**Records contained in a dataset**
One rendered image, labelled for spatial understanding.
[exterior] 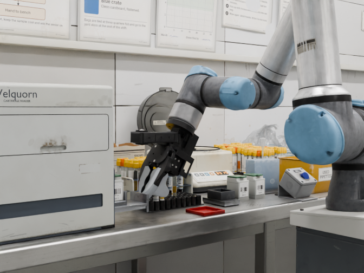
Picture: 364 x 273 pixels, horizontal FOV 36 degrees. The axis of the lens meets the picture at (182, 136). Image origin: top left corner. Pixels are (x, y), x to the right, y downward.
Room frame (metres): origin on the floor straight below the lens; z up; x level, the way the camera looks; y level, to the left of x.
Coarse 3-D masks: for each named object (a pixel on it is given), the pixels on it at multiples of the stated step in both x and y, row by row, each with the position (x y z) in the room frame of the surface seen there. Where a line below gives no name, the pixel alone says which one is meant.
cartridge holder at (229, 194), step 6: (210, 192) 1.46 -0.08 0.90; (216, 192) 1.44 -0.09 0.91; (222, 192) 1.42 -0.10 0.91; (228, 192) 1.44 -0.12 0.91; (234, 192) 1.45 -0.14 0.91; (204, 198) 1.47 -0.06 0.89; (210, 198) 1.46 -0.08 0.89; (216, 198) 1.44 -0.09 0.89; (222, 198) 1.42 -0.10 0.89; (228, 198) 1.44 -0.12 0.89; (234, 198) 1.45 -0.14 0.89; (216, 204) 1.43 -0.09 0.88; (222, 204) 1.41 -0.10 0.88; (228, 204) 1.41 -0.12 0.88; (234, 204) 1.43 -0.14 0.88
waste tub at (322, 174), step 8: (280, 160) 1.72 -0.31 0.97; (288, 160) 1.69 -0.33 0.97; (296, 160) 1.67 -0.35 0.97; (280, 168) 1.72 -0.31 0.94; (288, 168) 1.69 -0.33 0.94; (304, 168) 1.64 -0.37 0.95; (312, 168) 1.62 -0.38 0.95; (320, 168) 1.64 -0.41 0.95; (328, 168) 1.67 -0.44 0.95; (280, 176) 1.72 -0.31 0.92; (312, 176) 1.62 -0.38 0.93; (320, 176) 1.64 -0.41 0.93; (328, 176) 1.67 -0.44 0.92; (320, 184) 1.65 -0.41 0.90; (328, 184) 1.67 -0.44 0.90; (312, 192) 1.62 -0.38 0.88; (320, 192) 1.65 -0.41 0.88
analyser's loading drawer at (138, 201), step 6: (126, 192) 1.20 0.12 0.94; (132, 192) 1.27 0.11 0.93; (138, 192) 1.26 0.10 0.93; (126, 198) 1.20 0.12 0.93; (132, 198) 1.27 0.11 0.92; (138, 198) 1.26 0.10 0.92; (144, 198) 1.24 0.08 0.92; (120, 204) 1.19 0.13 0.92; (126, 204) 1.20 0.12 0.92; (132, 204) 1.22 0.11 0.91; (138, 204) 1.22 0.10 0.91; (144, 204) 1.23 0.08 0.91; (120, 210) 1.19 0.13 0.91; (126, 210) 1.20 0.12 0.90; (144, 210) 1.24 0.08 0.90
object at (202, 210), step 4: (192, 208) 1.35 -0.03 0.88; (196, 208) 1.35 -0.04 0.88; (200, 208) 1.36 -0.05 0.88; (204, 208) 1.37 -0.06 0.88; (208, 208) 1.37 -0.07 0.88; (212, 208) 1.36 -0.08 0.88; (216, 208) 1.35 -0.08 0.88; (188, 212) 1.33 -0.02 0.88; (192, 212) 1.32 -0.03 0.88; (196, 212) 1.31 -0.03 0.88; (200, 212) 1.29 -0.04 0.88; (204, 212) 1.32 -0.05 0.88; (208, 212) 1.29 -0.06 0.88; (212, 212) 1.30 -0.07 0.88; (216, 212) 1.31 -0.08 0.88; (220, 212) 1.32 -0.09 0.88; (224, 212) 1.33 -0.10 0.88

---

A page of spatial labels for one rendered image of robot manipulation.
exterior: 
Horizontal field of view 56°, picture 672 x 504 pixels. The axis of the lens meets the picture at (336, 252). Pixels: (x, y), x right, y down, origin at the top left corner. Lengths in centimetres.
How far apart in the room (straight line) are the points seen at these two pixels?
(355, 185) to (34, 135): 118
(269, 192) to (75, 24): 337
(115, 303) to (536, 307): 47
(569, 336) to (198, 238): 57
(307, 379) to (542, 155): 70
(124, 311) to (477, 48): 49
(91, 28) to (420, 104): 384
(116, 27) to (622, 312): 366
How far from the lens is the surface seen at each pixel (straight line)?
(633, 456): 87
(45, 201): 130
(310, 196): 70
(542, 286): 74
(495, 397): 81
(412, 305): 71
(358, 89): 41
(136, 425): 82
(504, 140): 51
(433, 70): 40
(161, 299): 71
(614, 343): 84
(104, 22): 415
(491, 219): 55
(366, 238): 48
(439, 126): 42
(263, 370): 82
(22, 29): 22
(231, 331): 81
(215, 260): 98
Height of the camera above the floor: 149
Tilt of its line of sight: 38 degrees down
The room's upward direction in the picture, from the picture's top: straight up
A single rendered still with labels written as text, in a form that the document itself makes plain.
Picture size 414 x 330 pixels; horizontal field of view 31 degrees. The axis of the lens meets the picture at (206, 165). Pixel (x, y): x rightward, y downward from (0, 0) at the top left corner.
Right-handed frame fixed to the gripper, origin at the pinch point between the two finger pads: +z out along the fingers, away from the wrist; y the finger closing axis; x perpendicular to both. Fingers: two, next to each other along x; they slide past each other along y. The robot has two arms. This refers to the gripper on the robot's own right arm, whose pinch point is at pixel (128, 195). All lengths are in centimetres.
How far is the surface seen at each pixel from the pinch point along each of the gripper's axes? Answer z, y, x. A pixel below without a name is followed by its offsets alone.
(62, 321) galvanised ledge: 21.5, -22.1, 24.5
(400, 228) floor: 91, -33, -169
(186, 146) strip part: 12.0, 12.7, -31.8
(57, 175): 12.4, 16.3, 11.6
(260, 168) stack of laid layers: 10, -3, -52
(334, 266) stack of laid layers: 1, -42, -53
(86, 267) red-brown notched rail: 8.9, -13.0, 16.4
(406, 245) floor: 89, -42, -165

**Exercise**
Extract each line from the entries above that contains the string "axis".

**Response**
Picture: 364 x 273 pixels, horizontal FOV 36 degrees. The axis of the lens meets the picture at (182, 136). Image origin: top left corner. Pixels are (x, y), x to the right, y downward.
Horizontal field of view 56°, picture 672 x 504 pixels. The axis of the lens meets the picture at (336, 252). Pixels: (x, y), x right, y down, origin at the top left corner. Lengths in centimetres.
Picture size 414 x 330 pixels; horizontal field of view 31 degrees. The axis of the lens meets the picture at (206, 165). Pixel (x, y): x rightward, y downward from (0, 0) at the top left corner.
Right-handed frame fixed to the gripper, origin at the pinch point between the two finger pads: +z out along the fingers, away from the wrist; y the finger closing axis; x perpendicular to both. Fingers: two, next to each other along x; they slide past each other along y. The robot has two arms. This refers to the gripper on the robot's own right arm, whose pinch point is at pixel (128, 195). All lengths are in centimetres.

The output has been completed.